Investing vs Saving: Which is best to choose now?

Having a good habit of saving and investing is vital to financial growth. However, understanding when to prioritize one over the other is key to achieving your financial goals. Let’s take both, one at a time.

What is saving?

Saving entails keeping money for future (short-term) use. Keeping cash is good only in the short term because inflation (rising prices) reduces the value of your money over time.

When should I save?

You can choose to save if you tick the boxes below:

  1. When you need the money within 5 years to cater to short-term goals like a holiday, wedding, or even a car purchase
  2. Emergency fund – when you want to keep cash aside for the rainy days or as we usually say, ‘just in case.”
  3. Liquid cash: Money you want to be able to access anytime.

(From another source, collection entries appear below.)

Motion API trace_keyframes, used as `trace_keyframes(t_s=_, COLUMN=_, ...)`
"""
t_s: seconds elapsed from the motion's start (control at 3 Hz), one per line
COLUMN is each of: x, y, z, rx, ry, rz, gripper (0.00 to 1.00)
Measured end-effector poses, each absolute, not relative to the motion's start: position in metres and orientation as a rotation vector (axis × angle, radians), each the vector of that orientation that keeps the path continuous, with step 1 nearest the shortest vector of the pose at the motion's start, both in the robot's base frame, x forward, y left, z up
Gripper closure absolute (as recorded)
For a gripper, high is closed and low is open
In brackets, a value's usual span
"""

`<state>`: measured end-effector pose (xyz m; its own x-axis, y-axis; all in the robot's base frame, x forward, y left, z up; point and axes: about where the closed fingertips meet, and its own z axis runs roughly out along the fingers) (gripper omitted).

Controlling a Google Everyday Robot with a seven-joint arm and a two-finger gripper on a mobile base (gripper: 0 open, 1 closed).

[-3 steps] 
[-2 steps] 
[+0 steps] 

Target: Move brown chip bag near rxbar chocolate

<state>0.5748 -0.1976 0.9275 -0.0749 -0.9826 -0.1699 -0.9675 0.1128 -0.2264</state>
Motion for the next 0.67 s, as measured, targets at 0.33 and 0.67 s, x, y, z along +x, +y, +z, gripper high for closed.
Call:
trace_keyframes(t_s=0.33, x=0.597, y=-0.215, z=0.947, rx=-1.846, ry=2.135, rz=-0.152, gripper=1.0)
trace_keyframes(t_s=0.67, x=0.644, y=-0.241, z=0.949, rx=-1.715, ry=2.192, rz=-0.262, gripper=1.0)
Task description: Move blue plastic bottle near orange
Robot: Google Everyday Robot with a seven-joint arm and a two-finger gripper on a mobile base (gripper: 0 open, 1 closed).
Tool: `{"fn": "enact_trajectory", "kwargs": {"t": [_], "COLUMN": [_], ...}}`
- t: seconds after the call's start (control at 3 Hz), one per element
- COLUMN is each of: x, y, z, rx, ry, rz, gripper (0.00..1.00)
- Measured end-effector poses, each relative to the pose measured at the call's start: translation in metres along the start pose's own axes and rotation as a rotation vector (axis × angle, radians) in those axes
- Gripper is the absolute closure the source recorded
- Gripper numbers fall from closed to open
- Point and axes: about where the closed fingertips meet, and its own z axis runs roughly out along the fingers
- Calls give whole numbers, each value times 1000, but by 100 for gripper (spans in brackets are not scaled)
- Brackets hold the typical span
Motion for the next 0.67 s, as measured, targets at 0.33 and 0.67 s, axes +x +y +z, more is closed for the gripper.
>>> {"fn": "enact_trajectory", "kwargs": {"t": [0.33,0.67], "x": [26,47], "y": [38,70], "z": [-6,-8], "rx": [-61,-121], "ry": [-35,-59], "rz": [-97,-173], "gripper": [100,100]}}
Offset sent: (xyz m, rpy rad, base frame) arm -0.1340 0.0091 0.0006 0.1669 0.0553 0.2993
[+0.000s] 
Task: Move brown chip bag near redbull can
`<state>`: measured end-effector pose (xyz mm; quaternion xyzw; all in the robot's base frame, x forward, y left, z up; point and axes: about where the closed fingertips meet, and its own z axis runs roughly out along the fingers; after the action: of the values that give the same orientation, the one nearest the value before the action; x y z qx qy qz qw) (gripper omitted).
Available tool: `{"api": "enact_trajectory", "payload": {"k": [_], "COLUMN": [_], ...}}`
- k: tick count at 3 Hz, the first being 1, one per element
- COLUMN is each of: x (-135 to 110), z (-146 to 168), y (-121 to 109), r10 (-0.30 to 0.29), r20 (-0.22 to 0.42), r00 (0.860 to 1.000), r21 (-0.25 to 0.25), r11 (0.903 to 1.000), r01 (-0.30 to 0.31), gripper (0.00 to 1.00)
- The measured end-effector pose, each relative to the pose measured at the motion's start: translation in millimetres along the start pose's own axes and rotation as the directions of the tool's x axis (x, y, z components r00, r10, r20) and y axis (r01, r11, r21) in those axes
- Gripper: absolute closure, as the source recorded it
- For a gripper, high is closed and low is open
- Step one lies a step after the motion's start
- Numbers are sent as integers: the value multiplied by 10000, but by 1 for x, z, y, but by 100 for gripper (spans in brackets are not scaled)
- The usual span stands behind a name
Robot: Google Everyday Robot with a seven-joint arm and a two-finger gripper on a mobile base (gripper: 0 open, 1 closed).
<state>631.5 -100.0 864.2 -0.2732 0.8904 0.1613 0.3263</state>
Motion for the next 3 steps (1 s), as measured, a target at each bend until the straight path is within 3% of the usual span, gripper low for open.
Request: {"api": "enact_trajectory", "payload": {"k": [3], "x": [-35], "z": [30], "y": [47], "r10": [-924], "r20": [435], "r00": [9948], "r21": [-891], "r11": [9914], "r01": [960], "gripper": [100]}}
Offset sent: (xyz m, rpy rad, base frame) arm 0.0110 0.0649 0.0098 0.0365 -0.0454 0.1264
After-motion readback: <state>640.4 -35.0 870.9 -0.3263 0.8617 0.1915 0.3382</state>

Investing means buying assets with the aim that the value will appreciate over time and earn you a profit greater than your initial investment. Although investing involves risk, having a good investment portfolio of stocks, bonds, real estate, etc. can help protect the value of your money against inflation in the long term

When should I invest?

  1. When you can accept a certain amount of risk and won’t need the money for at least five years. With investing, there is no assurance that you will make money and you can earn back less than you put in.
  2. When you want to increase your financial growth potential beyond what savings or cash can provide.
  3. Once you have an emergency fund you can access quickly- a reasonable rule of thumb is to have about six months’ worth of expenses saved up.

In summary, choosing whether to prioritize investing or saving depends on your current situation, financial goals, and time horizon. If you have long-term goals and need to start investing now, click here to get professional support.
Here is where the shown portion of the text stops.